Within the entries below, please return exactly the lines from the one with "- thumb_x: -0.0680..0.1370" through the one with "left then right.", leaving out any pictures.

(DATA FOR REVIEW begins)

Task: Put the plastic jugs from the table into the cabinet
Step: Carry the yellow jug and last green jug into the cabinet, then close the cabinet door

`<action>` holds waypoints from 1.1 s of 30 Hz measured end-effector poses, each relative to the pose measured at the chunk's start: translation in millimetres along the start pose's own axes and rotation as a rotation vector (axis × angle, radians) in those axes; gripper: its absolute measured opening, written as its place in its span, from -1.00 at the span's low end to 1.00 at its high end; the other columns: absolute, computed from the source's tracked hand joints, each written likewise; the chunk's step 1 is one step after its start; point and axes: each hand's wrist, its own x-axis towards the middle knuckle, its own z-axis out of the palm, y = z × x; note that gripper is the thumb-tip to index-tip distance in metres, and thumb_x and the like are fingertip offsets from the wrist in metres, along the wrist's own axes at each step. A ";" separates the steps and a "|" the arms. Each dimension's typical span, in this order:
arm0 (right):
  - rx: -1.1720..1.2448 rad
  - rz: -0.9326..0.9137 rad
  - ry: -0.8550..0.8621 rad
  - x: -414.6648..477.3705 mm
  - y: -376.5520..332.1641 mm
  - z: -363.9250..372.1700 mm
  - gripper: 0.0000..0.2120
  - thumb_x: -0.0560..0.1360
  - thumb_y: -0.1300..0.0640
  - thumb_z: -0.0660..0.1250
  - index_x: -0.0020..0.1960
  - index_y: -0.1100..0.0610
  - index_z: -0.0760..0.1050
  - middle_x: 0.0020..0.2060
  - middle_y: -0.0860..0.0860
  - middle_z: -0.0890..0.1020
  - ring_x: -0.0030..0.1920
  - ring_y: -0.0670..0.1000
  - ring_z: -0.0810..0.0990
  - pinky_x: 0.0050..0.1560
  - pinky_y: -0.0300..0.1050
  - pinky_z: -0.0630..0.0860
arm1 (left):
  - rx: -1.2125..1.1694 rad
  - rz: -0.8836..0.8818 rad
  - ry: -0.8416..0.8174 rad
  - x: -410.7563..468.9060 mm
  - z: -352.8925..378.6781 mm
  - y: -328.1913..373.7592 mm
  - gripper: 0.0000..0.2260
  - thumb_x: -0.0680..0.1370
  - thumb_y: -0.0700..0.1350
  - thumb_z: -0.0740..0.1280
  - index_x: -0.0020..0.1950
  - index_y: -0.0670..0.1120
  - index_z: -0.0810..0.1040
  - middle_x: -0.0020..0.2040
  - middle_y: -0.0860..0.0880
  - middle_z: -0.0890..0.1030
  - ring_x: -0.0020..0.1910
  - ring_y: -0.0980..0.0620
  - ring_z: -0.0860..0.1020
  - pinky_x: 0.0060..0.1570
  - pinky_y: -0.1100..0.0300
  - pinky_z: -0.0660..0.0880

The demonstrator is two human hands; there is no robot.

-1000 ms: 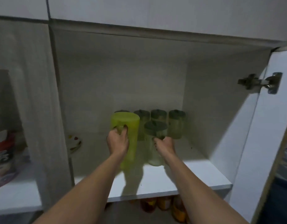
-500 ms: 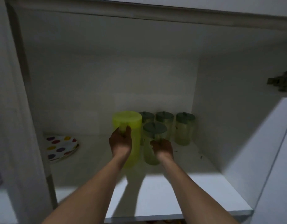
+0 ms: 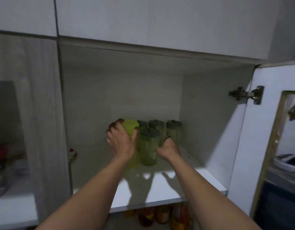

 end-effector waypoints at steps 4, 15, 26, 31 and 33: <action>-0.098 -0.071 0.078 -62.8 -10.3 -35.8 -0.40 0.44 -0.02 0.43 0.38 0.17 0.36 0.27 0.18 0.56 0.28 0.22 0.55 0.23 0.01 0.52 | 0.002 0.246 0.003 -24.1 -47.5 24.1 -0.55 0.50 0.14 0.33 0.27 -0.09 0.43 0.20 -0.20 0.48 0.16 -0.24 0.43 0.11 -0.10 0.35; -0.411 -0.100 0.157 -277.0 -6.2 -154.7 -0.52 0.58 0.17 0.24 0.48 0.18 0.31 0.38 0.17 0.48 0.33 0.20 0.49 0.25 0.02 0.47 | -0.066 0.641 -0.441 -112.1 -162.0 101.3 -0.57 0.59 0.19 0.16 0.34 -0.04 0.43 0.27 -0.18 0.49 0.23 -0.22 0.46 0.18 -0.10 0.44; -0.724 -0.010 0.499 -398.5 5.0 -333.7 -0.46 0.60 -0.03 0.24 0.51 0.15 0.28 0.45 0.17 0.40 0.41 0.23 0.42 0.34 0.14 0.43 | -0.301 0.816 -0.559 -188.3 -224.8 262.2 -0.55 0.61 0.16 0.15 0.42 -0.03 0.37 0.38 -0.16 0.44 0.31 -0.18 0.44 0.29 -0.12 0.40; -0.886 0.043 0.631 -440.9 26.5 -413.1 -0.45 0.60 -0.03 0.21 0.53 0.14 0.23 0.49 0.17 0.31 0.53 0.20 0.19 0.47 0.24 0.21 | -0.368 0.893 -0.631 -234.0 -226.7 339.4 -0.52 0.61 0.17 0.14 0.48 0.00 0.32 0.43 -0.15 0.39 0.30 -0.19 0.46 0.29 -0.10 0.39; -0.950 0.069 0.689 -453.1 40.9 -447.2 -0.43 0.59 -0.04 0.20 0.53 0.14 0.21 0.53 0.17 0.26 0.58 0.19 0.06 0.52 0.30 0.10 | -0.425 0.900 -0.647 -258.5 -226.1 375.9 -0.52 0.62 0.17 0.13 0.49 0.00 0.32 0.43 -0.15 0.38 0.29 -0.19 0.47 0.28 -0.09 0.40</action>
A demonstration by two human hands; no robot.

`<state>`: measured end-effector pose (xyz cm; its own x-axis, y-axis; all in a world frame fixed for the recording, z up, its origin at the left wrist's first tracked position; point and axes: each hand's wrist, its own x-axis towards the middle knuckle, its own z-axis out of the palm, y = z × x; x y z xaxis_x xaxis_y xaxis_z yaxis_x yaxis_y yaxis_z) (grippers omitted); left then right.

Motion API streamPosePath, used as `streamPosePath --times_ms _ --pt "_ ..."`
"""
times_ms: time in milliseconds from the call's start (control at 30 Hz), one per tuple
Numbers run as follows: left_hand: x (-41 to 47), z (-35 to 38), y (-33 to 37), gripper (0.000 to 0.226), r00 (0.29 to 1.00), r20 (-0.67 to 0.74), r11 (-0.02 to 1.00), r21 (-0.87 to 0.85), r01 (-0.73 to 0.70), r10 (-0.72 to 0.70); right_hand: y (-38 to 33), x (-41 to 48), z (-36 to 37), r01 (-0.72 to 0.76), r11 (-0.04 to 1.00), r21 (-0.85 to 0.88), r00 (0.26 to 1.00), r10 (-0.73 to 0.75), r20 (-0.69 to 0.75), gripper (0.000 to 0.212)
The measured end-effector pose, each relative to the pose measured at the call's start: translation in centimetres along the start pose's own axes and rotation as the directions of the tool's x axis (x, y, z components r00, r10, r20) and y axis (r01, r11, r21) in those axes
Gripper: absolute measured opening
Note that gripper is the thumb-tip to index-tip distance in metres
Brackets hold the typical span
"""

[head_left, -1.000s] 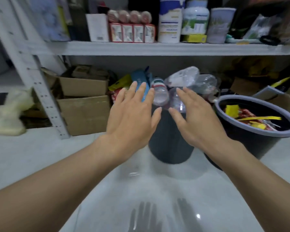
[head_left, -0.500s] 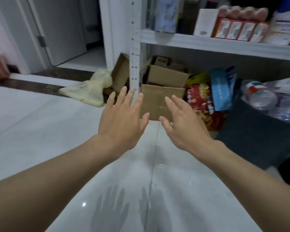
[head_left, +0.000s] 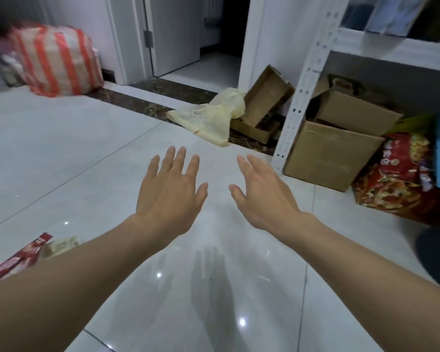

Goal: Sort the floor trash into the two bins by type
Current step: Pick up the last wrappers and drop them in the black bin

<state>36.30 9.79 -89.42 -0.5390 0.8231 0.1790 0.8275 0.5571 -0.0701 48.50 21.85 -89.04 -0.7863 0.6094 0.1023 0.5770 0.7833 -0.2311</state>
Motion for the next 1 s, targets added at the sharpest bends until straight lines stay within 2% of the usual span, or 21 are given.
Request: streamPosePath --times_ms 500,800,1000 --pt "-4.9 8.1 -13.1 0.063 0.973 0.133 0.981 -0.02 0.194 -0.189 -12.3 3.4 9.5 0.183 0.981 0.069 0.964 -0.193 0.182 0.063" --pt "-8.8 13.9 -18.5 0.067 0.892 0.34 0.945 -0.024 0.326 -0.299 -17.0 4.3 14.4 0.28 0.956 0.093 0.91 -0.295 0.293 0.062" --pt "-10.0 17.5 -20.1 0.066 0.865 0.381 0.922 -0.073 0.381 -0.327 -18.4 4.8 16.9 0.289 0.951 0.109 0.886 -0.309 0.346 0.062"
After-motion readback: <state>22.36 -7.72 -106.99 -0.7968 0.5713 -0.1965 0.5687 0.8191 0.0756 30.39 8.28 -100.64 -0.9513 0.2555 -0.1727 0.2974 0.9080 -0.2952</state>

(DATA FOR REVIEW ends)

> **OUTPUT OF THE EXERCISE**
  - thumb_x: -0.0680..0.1370
  - thumb_y: -0.0700..0.1350
  - thumb_z: -0.0740..0.1280
  - index_x: -0.0020..0.1950
  - index_y: -0.0670..0.1120
  - index_z: -0.0810..0.1040
  - middle_x: -0.0020..0.2040
  - middle_y: -0.0860..0.0880
  - middle_z: -0.0890..0.1030
  - ring_x: -0.0020..0.1910
  - ring_y: -0.0980..0.0620
  - ring_z: -0.0860..0.1020
  - pinky_x: 0.0060..0.1570
  - pinky_y: -0.1100..0.0300
  - pinky_z: -0.0660..0.0880

The demonstrator is two human hands; there is no robot.

-1000 ms: 
-500 ms: 
+0 ms: 

 end-effector waypoints at steps 4, 15, 26, 31 and 33: <action>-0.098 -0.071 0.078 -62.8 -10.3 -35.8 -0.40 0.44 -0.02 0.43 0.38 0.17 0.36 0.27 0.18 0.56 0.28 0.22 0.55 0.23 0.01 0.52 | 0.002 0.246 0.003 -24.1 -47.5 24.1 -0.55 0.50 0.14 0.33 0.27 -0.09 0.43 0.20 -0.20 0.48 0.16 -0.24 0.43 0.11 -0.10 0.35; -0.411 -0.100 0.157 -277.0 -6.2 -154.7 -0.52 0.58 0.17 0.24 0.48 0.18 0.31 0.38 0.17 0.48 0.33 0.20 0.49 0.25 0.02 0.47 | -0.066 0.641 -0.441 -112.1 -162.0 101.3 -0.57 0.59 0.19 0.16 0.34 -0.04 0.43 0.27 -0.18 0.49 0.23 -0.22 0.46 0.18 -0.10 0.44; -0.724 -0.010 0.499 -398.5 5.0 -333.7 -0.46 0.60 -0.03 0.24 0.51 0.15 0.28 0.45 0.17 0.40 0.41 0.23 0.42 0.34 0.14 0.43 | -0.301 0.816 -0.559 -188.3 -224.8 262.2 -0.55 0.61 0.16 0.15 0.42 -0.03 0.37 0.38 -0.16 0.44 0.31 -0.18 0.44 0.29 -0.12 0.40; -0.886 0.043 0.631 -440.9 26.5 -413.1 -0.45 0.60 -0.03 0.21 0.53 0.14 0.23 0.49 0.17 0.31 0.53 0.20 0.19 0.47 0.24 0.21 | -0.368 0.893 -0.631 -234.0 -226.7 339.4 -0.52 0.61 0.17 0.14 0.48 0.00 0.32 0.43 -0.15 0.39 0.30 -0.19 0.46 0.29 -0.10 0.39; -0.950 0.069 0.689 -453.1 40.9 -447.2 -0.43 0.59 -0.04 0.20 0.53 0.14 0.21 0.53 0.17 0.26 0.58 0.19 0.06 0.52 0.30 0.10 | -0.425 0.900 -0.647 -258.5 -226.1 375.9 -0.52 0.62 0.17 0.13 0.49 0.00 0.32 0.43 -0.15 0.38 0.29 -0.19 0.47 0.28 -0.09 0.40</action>
A demonstration by two human hands; no robot.

`<state>`: measured end-effector pose (xyz cm; its own x-axis, y-axis; all in a world frame fixed for the recording, z up, its origin at the left wrist's first tracked position; point and axes: each hand's wrist, its own x-axis towards the middle knuckle, its own z-axis out of the palm, y = z × x; x y z xaxis_x xaxis_y xaxis_z yaxis_x yaxis_y yaxis_z) (grippers omitted); left then right.

The response to this exercise is complete.